25.50: Sovereign - once the most ubiquitous gold coin in British circulation, coin collectors scorn these nickel-sized bits of change as too common. So they are worth only the value of the gold itself. You think "worth its weight in gold" is a compliment? Then you are no numismatist, and philately will get you nowhere. Now, 25-and-a-half liters of champagne is just way too much. Foster Brooks, Shane MacGowan and Boris Yeltsin couldn't put all that away with Tex Antoine's help. So really, the regal name accorded this super-size serving of the stuff is a lot of piffle. After all the obscure biblical references the other bottles boast… after all the compelling background info I've dug up for you... we end here? Yes.
Not with a bang, but a whimper.
And I don't even like champagne.
Wednesday, February 05, 2003
Been especially taken with Milo's song "Amongst the Old Reliables" lately. Quite a fucking piece it is, and there are 2 versions on 2 albums to compare …except I can't choose, so it hits me like Alan Price's "Between Today and Yesterday" (a masterpiece, that) which bookended the same-titled album in minimal and maximal versions. Gotta listen to them both. I guess there are others… "Hey Hey My My" and its acoustic counterpart, etc. Which reminds me that "Helpless" never got to me at all, and I don't know why it's so beloved. It sounds like "Knocking on Heaven's Door" which I feel the same way about anyhow. If one gets into my head on the constant random-select, the other combines with it and I go batshit trying to rid myself of them.
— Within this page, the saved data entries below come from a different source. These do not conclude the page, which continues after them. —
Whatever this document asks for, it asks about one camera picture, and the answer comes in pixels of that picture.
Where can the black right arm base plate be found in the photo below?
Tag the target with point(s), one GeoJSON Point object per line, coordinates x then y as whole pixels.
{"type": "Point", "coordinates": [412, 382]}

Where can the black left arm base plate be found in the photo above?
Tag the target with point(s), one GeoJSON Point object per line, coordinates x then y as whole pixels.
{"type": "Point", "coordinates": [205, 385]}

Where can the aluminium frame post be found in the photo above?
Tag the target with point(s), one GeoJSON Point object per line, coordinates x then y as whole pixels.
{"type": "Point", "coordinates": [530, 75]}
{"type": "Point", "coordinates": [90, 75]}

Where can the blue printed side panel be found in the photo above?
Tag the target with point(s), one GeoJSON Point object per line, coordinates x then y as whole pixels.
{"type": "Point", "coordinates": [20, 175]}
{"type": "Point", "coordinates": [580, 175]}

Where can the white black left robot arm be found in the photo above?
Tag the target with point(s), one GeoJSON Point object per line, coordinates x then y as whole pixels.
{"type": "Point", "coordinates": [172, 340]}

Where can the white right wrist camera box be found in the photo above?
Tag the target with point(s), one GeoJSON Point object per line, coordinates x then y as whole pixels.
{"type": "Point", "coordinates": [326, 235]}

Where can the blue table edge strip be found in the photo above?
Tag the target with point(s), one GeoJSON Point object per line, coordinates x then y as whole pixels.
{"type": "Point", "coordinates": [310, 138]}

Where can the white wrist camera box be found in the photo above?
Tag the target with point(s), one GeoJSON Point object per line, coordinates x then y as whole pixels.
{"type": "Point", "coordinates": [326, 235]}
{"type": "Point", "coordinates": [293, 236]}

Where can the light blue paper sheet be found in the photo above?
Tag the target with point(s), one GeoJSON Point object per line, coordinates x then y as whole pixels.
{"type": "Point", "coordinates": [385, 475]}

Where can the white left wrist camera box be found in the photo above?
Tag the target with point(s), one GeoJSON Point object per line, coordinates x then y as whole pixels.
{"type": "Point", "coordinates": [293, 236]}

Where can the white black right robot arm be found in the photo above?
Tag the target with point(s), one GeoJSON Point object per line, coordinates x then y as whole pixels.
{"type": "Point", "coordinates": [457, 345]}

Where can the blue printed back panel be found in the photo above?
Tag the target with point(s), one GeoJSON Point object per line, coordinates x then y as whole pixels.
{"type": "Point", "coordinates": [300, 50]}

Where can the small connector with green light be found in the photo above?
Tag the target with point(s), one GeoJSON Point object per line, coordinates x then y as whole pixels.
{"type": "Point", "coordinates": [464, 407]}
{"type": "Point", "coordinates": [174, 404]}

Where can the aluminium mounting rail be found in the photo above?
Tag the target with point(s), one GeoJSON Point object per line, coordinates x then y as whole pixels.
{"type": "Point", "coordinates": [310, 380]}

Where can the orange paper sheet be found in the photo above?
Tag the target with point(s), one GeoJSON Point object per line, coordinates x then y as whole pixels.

Well, anyway…
I made a cdr comp of Irish and Scottish songs I plan to send Brian O'Connor, and while making it I found myself playing a song "Farewell! But Whene'er You Welcome The Hour" over and over. It's by Thomas Moore (1779 - 1852), who was famed for his arrangements of ancient Irish melodies, to which he set original lyrics. Moore was the Irish equivalent of Robert Burns, but is, for some reason, far less celebrated and commonly known. He was the major influence on the songwriting of Stephen Foster, and one can sometimes find examples where Foster out-an-out lifts musical passages (talent borrows, genius steals, eh?). The song in question is a bittersweet toast to friends no longer known. Damn it's gorgeous. So that's what I'm on about tonight. I'd dwell on it in detail, but nobody needs any more song analyses from me.
It's gotten weird with this blog… I think of things, and instead of hitting the keyboard I just ponder them through and leave things at that. The same thing has happened with songwriting. Something comes to mind and I develop it mentally until I'm satisfied and that's all. Actually realizing these things in words or sounds seems beside the point anymore. Some funny spiels, my friends… and some nifty tunes… lost as soon as I turn on the tv or read some comic book. So it goes. My medium is woolgathering. It wastes no resources, requires no collaborators, and it's nobody else's to review or ignore. I won't say this is healthy, nor will I say it's especially troubling. Just my way of explaining why the entries are getting rarer. Well, stay tuned; who knows?
Sunday, February 02, 2003
**** Crafty tunesmith puts Bruce Springsteen in his place.
Stunningly varied, vibrant and well-crafted, this sonic eulogy to the firefighter nephew that Murphy lost in the 9/11 tragedy has roots in everything from Hoagy Carmichael to Brian Wilson, and is the true heir to the mercurial genius of Pet Sounds (Van Dyke Parks himself lends a hand). Murphy's deep, sad voice moves through a harmonically sophisticated landscape, like Mark Eitzel crooning the Rufus Wainwright songbook. With a sense of humour yet! Murphy is a skewed pop visionary to be reckoned with.